2009-12-10 Thread Mark Caudill
Robert Moskowitz wrote:
 Mark Caudill wrote:
 Rick Barnes wrote:
   
 On 12/10/2009 08:05 AM, Robert Moskowitz wrote:
 
 I don't see how to do it.

 I had to telnet into a firewall and run a trace, and I had to stop it,
 copy and paste to gedit, then start again, etc.

 I find it interesting, and sad, that there is no easy 'output to file'
 profile setting.
   
 man script
 
 Hi all. I'm new on this list but I think this might help. If you start 
 screen first, enable logging (default ^a H) then run telnet and your 
 commands, 
 
 This sounds like what I am looking for, where is it documented?

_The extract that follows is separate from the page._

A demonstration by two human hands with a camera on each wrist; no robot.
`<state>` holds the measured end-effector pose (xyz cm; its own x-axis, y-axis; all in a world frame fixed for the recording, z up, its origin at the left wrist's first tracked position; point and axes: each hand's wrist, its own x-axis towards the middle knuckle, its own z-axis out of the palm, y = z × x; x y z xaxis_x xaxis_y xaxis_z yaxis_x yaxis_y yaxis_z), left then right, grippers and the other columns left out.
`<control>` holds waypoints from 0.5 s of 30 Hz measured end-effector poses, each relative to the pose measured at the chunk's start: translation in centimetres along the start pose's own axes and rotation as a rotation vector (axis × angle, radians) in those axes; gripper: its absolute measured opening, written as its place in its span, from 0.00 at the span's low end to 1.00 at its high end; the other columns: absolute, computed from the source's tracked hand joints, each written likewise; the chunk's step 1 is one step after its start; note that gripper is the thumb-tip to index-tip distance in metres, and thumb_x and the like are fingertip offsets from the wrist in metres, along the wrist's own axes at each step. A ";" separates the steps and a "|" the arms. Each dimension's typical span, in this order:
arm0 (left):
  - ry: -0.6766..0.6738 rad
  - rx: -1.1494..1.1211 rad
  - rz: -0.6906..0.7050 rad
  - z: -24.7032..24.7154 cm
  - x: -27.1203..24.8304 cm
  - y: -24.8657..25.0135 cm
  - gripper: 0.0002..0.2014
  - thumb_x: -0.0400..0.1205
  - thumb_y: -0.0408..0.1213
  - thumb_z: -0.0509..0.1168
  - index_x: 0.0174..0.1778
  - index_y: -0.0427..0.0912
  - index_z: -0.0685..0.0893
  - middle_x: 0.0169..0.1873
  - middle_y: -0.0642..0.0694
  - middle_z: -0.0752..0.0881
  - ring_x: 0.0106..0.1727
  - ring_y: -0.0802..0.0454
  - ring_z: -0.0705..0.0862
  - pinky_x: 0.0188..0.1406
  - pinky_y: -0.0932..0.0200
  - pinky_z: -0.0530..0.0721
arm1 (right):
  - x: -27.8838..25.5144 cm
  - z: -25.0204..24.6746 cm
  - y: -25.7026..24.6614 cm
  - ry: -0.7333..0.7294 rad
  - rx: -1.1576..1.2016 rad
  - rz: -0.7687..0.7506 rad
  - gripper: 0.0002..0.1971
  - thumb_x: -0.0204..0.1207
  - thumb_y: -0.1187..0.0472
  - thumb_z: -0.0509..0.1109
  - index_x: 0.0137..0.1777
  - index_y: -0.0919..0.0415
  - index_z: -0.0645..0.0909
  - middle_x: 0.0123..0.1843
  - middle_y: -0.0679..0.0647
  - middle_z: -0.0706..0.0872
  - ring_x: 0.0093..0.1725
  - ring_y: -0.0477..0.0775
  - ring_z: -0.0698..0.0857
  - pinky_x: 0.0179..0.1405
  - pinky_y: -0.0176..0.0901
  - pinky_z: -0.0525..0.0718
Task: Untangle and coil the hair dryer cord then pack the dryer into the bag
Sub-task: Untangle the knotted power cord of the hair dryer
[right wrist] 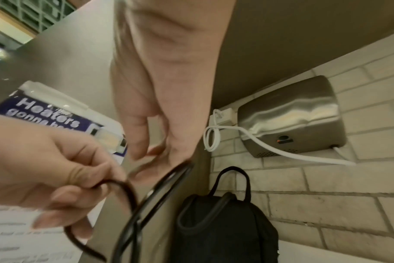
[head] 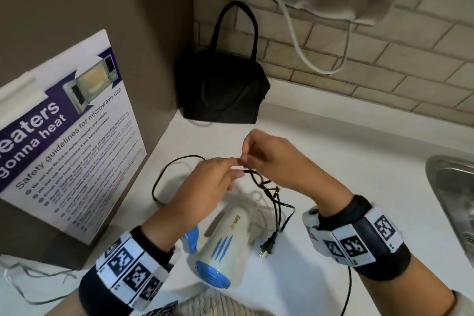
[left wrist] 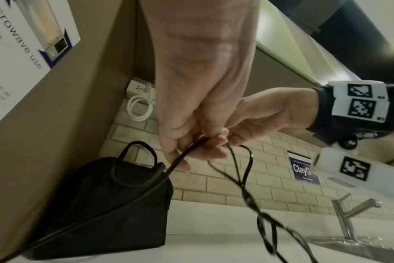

Mainly in man screen. Just do this though (this will work if you have a 
stock install and no custom .screenrc):
1) yum install screen   # Install screen
2) screen   # Start screen
3) Press Ctrl-a then H  # This starts logging the current window (should 
be 0)
4) telnet firewall  # Log in to your firewall
5) Ctrl-a H again   # Run this once you're done on the firewall to 
close the log
6) exit # Exits screen
7) less screenlog.0 # View your screenlog.

-- 
Never trust a computer you can't throw out a window.